I was seeing a guy (who I met through mutual friends )
He messed me around,slept around (then said we weren't official ) then he spoke about us getting together...
Anyway last Friday we went out and he stayed over.
Saturday morning we were having breakfast and he smiled as he got a text and said
"That's Kelly I know you don't like her,she's asking me to go for a drive when I'm home"
I asked if he agreed to go and he said yes.
Then when he got home I rang him and we spoke for 2 hours -as he was getting ready for her to pick him up.
I got upset and he said I was being silly as they were only friends (they had slept together )
That night he got back and text me-I asked if they kissed and he said "no she kissed me"
He told me not to get jealous.

Yesterday he sent me a screenshot of Kelly asking to meet up saying "oh look it's your favourite "
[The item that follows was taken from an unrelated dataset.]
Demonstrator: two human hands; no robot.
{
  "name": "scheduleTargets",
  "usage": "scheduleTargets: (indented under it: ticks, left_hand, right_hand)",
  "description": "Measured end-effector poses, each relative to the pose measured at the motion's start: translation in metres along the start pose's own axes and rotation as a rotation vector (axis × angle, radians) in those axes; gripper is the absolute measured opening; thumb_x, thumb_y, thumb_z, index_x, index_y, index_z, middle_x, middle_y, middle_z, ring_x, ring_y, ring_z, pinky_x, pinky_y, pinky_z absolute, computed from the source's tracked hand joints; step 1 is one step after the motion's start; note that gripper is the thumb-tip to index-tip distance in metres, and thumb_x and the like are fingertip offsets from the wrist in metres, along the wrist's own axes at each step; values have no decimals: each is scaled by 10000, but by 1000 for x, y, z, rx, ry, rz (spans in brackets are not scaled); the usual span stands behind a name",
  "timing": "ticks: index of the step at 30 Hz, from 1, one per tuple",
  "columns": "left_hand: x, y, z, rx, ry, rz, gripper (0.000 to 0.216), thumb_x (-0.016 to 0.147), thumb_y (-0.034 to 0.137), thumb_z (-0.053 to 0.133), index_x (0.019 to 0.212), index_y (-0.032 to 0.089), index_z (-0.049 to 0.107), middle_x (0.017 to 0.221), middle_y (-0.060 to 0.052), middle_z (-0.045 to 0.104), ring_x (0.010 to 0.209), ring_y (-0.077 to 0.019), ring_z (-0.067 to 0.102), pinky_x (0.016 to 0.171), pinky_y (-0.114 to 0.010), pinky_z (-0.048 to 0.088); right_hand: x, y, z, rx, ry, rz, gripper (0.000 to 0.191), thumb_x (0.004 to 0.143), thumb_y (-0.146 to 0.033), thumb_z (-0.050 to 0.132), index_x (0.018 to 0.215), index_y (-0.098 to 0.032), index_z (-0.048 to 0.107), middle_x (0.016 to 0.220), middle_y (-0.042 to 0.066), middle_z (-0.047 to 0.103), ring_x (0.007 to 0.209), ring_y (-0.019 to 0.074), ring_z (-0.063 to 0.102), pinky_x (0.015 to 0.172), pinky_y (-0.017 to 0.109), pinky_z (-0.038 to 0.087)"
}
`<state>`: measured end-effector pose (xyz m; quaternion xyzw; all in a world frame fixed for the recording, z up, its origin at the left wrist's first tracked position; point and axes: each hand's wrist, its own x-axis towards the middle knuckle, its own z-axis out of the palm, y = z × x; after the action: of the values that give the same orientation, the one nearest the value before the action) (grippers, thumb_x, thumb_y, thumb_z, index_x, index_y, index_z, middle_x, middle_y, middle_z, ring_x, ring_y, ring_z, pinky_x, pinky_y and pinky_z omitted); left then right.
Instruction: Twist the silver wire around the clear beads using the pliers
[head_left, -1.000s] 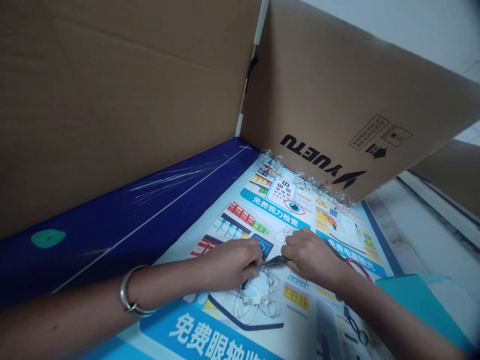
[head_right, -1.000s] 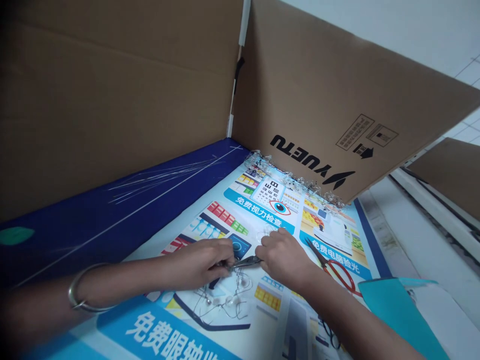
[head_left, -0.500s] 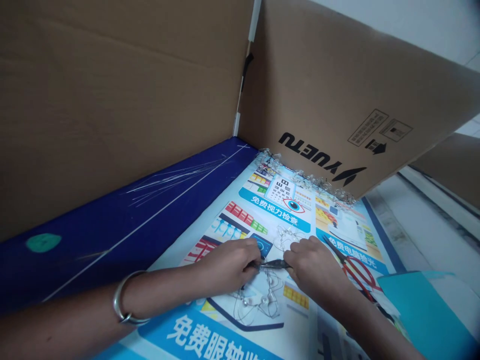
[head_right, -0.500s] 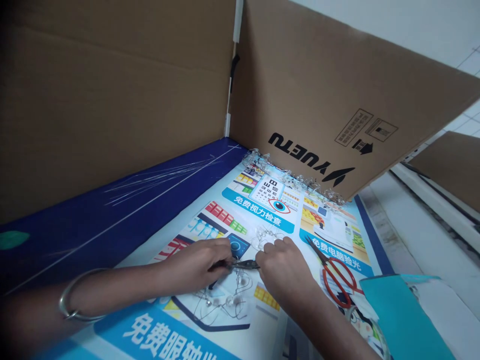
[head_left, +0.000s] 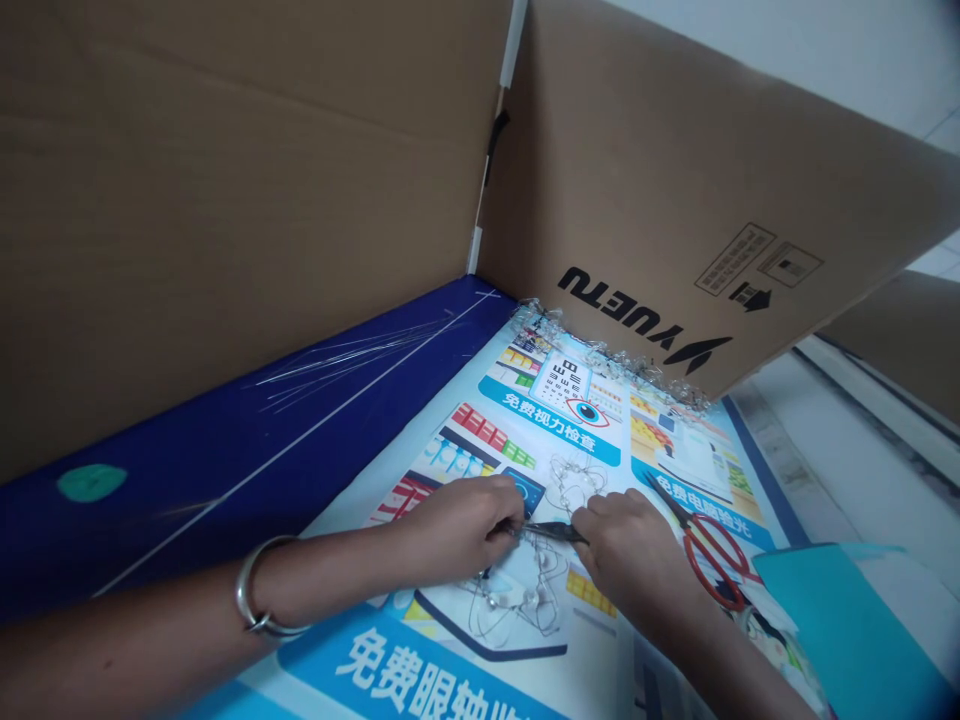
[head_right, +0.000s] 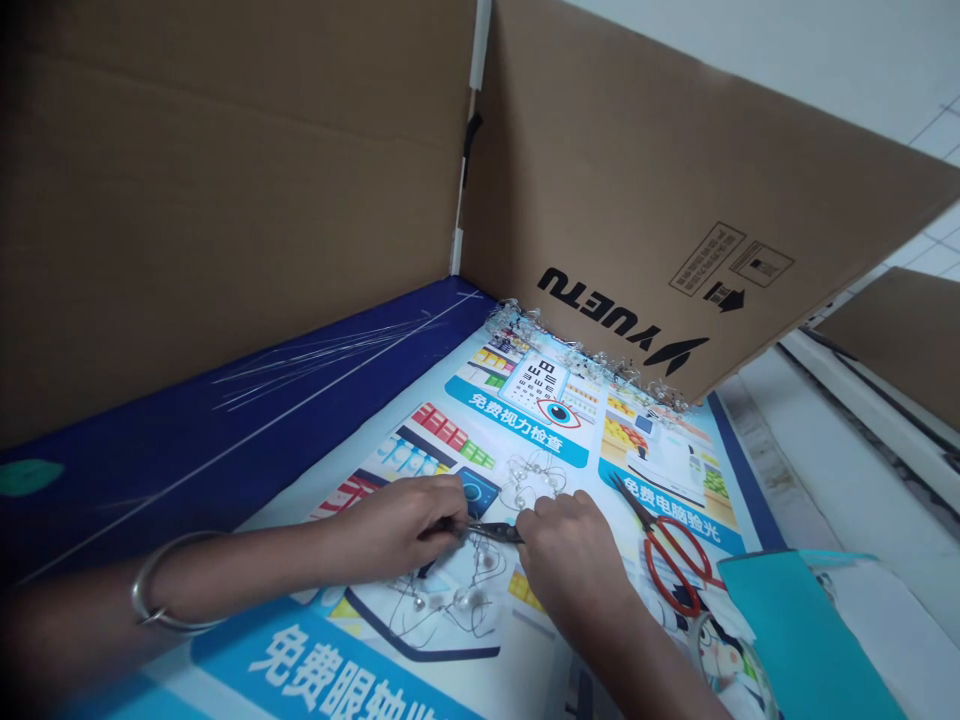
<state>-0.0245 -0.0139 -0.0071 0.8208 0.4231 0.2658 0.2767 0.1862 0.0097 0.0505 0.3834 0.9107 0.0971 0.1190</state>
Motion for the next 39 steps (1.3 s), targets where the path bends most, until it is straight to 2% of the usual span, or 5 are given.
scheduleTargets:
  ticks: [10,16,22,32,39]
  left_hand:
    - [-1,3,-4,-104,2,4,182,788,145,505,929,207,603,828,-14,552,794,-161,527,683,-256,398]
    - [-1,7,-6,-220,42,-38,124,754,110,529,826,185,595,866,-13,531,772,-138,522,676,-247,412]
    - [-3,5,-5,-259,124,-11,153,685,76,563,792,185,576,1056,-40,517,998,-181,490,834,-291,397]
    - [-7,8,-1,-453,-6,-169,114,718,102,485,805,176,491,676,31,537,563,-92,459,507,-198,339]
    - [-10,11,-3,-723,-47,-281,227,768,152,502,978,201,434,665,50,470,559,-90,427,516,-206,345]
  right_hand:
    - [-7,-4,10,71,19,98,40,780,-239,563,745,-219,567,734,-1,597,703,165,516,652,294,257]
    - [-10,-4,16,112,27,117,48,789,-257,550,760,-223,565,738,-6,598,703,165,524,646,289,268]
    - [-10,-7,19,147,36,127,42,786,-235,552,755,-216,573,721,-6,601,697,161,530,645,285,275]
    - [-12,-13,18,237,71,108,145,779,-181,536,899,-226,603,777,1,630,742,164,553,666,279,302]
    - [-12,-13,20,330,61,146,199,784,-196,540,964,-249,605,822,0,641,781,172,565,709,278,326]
Then that night he disappeared
I text asking if he was out with her and he sent me a picture of her
I replied asking why he was doing this to me...he responded
"Hi it's Kelly,sorry he is a bit busy now..can I help"

The day after he was texting me as normal

OP posts:
Shoxfordian · 27/07/2022 12:17

Block and delete

Giggorata · 27/07/2022 12:18

Hurt? Maybe at first, but yes, it does sound as though he enjoys hurting you and the power he holds.
So it is time to get fucking livid and get shot of him.

IncompleteSenten · 27/07/2022 12:19

Why are you still having anything to do with him?
He's a twat. Walk away. Don't carry on choosing this shithead.

Interested in this thread?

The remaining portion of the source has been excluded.